History In The Headlines

Mystery of Ancient Roman Sundial Deciphered Using Digital Modeling

By Evan Andrews
In the early years of the Roman Empire, the Roman Senate ordered the construction of a marble altar to commemorate an era of tranquility ushered in by the rule of Emperor Augustus. Scholars have long thought that this Ara Pacis, or “Altar of Peace,” was designed to line up with a 71-foot-high Egyptian obelisk as part of Ancient Rome’s largest sundial, but new evidence suggests that may not have been the case. By using 3-D digital modeling and celestial data from NASA to virtually travel back in time, researchers have gained a new perspective on just how—and when—the two monuments would have interacted with the sun.
Virtual simulation image of the sun atop the obelisk with the Altar of Peace in the foreground. (Credit: Indiana University Bloomington)

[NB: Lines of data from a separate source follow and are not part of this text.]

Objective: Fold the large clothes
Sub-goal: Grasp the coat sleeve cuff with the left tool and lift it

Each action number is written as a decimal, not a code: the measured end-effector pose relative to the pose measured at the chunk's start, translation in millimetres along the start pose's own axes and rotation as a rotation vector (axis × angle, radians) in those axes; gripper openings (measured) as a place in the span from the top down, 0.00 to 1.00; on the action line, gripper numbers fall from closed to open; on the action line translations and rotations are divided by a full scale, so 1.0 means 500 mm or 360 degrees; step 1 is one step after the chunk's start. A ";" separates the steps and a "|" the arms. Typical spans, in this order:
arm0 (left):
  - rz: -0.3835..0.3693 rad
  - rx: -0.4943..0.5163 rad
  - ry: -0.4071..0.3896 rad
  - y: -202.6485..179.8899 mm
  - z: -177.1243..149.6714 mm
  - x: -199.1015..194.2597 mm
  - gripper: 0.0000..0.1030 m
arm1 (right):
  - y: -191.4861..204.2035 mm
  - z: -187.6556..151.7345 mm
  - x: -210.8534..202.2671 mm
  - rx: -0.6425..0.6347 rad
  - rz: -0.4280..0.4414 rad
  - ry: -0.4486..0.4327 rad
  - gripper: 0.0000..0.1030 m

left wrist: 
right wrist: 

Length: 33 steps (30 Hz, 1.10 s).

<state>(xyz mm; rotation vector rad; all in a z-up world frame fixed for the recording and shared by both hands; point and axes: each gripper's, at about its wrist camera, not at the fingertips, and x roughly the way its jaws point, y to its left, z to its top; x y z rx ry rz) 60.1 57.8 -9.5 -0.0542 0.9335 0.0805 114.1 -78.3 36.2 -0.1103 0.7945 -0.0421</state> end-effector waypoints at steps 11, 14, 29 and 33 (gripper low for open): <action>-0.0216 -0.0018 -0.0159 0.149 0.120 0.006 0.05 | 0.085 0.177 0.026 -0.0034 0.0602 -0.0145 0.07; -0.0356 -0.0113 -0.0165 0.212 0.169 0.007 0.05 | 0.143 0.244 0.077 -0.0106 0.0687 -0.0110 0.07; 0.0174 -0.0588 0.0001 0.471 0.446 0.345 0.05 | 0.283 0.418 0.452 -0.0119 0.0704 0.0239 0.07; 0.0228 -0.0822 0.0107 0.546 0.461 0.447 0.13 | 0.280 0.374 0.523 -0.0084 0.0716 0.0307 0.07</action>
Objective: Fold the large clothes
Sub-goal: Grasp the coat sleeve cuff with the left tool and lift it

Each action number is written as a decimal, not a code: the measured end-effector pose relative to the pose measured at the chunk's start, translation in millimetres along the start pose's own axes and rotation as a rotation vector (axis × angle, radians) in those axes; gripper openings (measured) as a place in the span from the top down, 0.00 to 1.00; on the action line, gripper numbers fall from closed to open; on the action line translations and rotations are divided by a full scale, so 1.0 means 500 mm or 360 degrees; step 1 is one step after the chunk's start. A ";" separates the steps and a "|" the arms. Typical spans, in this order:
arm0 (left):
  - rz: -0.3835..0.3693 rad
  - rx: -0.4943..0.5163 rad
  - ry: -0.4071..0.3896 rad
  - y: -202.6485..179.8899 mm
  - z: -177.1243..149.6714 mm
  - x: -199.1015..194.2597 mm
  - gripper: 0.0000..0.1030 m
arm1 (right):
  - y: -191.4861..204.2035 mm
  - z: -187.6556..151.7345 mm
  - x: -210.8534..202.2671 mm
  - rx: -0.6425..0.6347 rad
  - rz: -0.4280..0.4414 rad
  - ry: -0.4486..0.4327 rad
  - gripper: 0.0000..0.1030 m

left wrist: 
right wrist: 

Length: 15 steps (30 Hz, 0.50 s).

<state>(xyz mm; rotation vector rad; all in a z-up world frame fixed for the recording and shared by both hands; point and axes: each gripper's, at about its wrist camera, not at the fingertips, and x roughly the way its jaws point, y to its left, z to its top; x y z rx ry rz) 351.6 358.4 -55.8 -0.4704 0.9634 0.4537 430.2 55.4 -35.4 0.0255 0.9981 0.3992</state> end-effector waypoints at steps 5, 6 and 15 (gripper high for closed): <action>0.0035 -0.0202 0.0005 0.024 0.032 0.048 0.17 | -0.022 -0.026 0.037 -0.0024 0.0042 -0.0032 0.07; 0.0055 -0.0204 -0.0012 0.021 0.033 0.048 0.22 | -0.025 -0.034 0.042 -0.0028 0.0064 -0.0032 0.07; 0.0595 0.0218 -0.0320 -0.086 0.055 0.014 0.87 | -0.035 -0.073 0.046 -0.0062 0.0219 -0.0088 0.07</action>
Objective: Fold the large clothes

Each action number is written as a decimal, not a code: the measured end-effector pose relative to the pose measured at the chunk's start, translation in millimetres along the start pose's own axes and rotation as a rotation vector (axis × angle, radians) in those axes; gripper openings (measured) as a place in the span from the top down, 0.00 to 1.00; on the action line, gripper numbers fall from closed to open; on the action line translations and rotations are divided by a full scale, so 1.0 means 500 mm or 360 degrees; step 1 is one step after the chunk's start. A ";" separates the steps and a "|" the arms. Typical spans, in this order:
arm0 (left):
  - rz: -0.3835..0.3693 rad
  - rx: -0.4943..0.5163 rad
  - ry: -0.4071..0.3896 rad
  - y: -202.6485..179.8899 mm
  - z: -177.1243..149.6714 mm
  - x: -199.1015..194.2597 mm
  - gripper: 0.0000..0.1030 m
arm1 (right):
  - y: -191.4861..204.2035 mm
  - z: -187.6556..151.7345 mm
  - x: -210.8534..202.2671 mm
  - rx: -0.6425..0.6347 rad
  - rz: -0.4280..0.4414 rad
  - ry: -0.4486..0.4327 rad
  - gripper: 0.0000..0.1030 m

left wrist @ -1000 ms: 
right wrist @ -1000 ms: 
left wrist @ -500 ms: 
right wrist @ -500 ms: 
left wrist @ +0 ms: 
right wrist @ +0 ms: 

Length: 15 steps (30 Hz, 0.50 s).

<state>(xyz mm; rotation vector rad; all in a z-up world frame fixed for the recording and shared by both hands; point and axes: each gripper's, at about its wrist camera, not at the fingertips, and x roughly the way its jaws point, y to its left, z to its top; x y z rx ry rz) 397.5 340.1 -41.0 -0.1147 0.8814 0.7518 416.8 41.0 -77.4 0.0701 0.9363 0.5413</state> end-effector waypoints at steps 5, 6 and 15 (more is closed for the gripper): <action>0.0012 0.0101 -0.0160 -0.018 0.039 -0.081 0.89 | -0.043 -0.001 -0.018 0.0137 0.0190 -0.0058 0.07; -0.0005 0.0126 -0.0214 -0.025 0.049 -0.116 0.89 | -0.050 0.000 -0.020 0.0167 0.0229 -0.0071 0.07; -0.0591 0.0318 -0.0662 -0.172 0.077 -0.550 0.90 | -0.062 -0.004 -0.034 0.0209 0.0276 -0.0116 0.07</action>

Virtual simulation image of the sun atop the obelisk with the Altar of Peace in the foreground. (Credit: Indiana University Bloomington)

In a December 19 announcement at the Vatican’s Pontifical Archaeological Academy, a team of virtual archaeologists revealed that digital mapping has corrected a decades-old misconception about the famous relationship between the Ara Pacis, consecrated in 9 B.C., and the Obelisk of Montecitorio, a 6th century B.C. Egyptian relic that was brought from Heliopolis to Rome by Augustus, the empire’s founder. Scholars have long believed that the Egyptian obelisk, which acted as the pointer for a giant meridian line, was positioned to cast a symbolic shadow on the western façade of the Ara Pacis on September 23—Augustus’ birthday. But in creating a 3-D digital representation of the monuments as they would have appeared from 9 B.C. to 40 A.D., researchers have discovered that the September 23 date is incorrect.

The revelations by a team led by Bernard Frischer, a professor in the Department of Informatics at Indiana University, and John Fillwalk, Director of the Institute for Digital Intermedia Arts at Ball State University, fly in the face of a nearly 50-year-old theory by the German archaeologist and scholar Edmund Buchner, who first popularized the September 23 date. Using data from NASA’s Horizons System, an online computation tool that gives the precise location of celestial bodies from any time in history—including the age of Augustus—Frischer and Fillwalk’s group constructed a 3-D model of the Campus of Mars, the 490-acre section of Ancient Rome that housed many important public buildings including the Pantheon. While their simulations showed that the obelisk’s shadow does cross paths with the façade of the Ara Pacis on several other dates of the year, it only clips the edge of the altar on September 23.

The researchers’ models also revealed that the true significance of the interaction between the monuments was not the shadow on the Ara Pacis, but the location of the sun itself. Simulations showed that the Ara Pacis and the Obelisk of Montecitorio were aligned so that, when viewed from the nearby Via Flaminia, the obelisk would appear from behind the Ara Pacis with the sun positioned at its tip. This celestial phenomenon would have occurred not on Augustus’ birthday but on October 9, the date of the festival of the Temple of Palatine Apollo. “What’s important is not the shadow of the obelisk, but the sun’s disk seen over the center of the top of the obelisk from a position on the Via Flaminia in front of the Ara Pacis,” Frischer said in a press release. The October 9 date would have held particular significance for the Roman Empire under Augustus. Apollo, the Roman god of the sun, was also Augustus’ patron deity. The Emperor even placed the elaborate Temple of Palatine Apollo on a spot adjacent to his own home before dedicating it on October 9, 28 B.C. “No other date would have been as appropriate as this,” according to Frischer.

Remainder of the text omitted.